An employee cleans the grounds behind the closed gates of Disneyland Park on the first day of the Disneyland and Disney California Adventure theme parks closure in Anaheim, California on March 14, 2020.
DAVID MCNEW | AFP | Getty Images
Disney suffered another financial blow in the first quarter of fiscal as restrictions on participation in its open theme parks and continued closure of its California parks weighed heavily on bottom-line earnings.
There is currently no schedule for Disneyland to reopen as the state of California has announced that it will not allow theme parks to reopen until coronavirus cases in the surrounding community have declined significantly. Although the 7-day average of daily new Covid cases is down from the previous week in California, more than 1,000 new cases are diagnosed in the state every day, according to a CNBC analysis of data from Johns Hopkins University.
"Where we have reopened our theme parks with limited capacity, guests have always shown their willingness and desire to visit.
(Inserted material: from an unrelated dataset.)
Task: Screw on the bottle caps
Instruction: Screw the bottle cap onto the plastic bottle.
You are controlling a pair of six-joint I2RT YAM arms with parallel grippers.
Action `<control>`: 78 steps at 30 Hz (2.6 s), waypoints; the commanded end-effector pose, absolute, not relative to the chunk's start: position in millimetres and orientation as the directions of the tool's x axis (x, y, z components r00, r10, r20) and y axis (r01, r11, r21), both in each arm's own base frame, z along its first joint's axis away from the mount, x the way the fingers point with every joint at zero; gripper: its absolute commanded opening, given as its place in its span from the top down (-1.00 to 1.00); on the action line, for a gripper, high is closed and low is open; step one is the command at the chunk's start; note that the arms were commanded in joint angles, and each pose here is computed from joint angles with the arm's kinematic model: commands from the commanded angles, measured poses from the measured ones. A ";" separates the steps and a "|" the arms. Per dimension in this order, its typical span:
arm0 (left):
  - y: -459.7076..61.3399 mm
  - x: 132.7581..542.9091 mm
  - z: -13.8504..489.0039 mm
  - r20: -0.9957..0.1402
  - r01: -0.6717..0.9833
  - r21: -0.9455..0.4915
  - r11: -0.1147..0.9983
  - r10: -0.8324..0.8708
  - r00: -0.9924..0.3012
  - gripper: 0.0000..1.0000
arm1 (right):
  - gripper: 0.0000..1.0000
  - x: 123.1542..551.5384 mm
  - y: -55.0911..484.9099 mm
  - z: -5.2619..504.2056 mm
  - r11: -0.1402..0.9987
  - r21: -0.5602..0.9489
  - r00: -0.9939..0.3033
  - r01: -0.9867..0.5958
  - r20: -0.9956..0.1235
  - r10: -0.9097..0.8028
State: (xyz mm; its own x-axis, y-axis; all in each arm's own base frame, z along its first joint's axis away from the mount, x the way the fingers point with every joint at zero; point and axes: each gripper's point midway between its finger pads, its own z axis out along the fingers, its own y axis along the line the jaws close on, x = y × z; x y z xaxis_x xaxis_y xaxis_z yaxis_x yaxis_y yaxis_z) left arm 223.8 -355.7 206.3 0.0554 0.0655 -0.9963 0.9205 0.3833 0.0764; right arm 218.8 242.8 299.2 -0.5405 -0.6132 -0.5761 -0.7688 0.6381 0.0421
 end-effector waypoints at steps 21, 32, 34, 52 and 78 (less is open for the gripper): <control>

We believe this is evidence that they feel safe in the health and safety protocols we have provided. " "said CEO Bob Chapek during an earnings call on Thursday.
The company said the outbreak cost that division an operating loss of approximately $ 2.6 billion in the December quarter.
Disney Parks, Experiences, and Products revenue decreased 53% to $ 3.58 billion.
Disney has reported similar losses in each of its last three wins. In the fourth quarter, the company announced that the coronavirus outbreak has cost around $ 2.4 billion in operating losses recently. In the second quarter, the company had reported it had lost $ 1 billion in operating income due to the pandemic, and in the third quarter the pandemic reduced its operating income by $ 3.5 billion.
Florida Walt Disney World and Shanghai Disney Resort were open for the entire first quarter, while Disneyland and all of Disney's cruise business were shut down.
Disneyland Paris was open until late October, about a third of the quarter, and Hong Kong Disneyland was open until early December, or about two thirds of the quarter. The company expects its Hong Kong facility to reopen in the second quarter.
"In terms of the parks' prospects for the rest of the year and capacity, this will really depend on the public's vaccination rate," Chapek said. "That seems to us to be the biggest lever we can maneuver to either expand parks with currently limited capacity or to open parks that are currently closed."
CFO Christine McCarthy said the company could make a profit from guests for the parks open. The income of the park visitors outweighed the costs of the opening. She also noted that the company is happy with the number of reservations and bookings it sees.
As the parks expand and reopen their capacity, Chapek will wear some level of social distancing and masks for the rest of the year.
"Dr. Fauci said earlier today that he hopes there will be vaccines for anyone who wants them by April this year," Chapek said. "If that happens, it's a game changer and that could accelerate our expectations and give people confidence that they need to return to the parks."
"Will there be some overlap by the time we know we get herd immunity?" he said. "Sure we will, but do we also think we'll be in the same state of 6 feet of social distancing and mask-wearing in 2022? Absolutely not."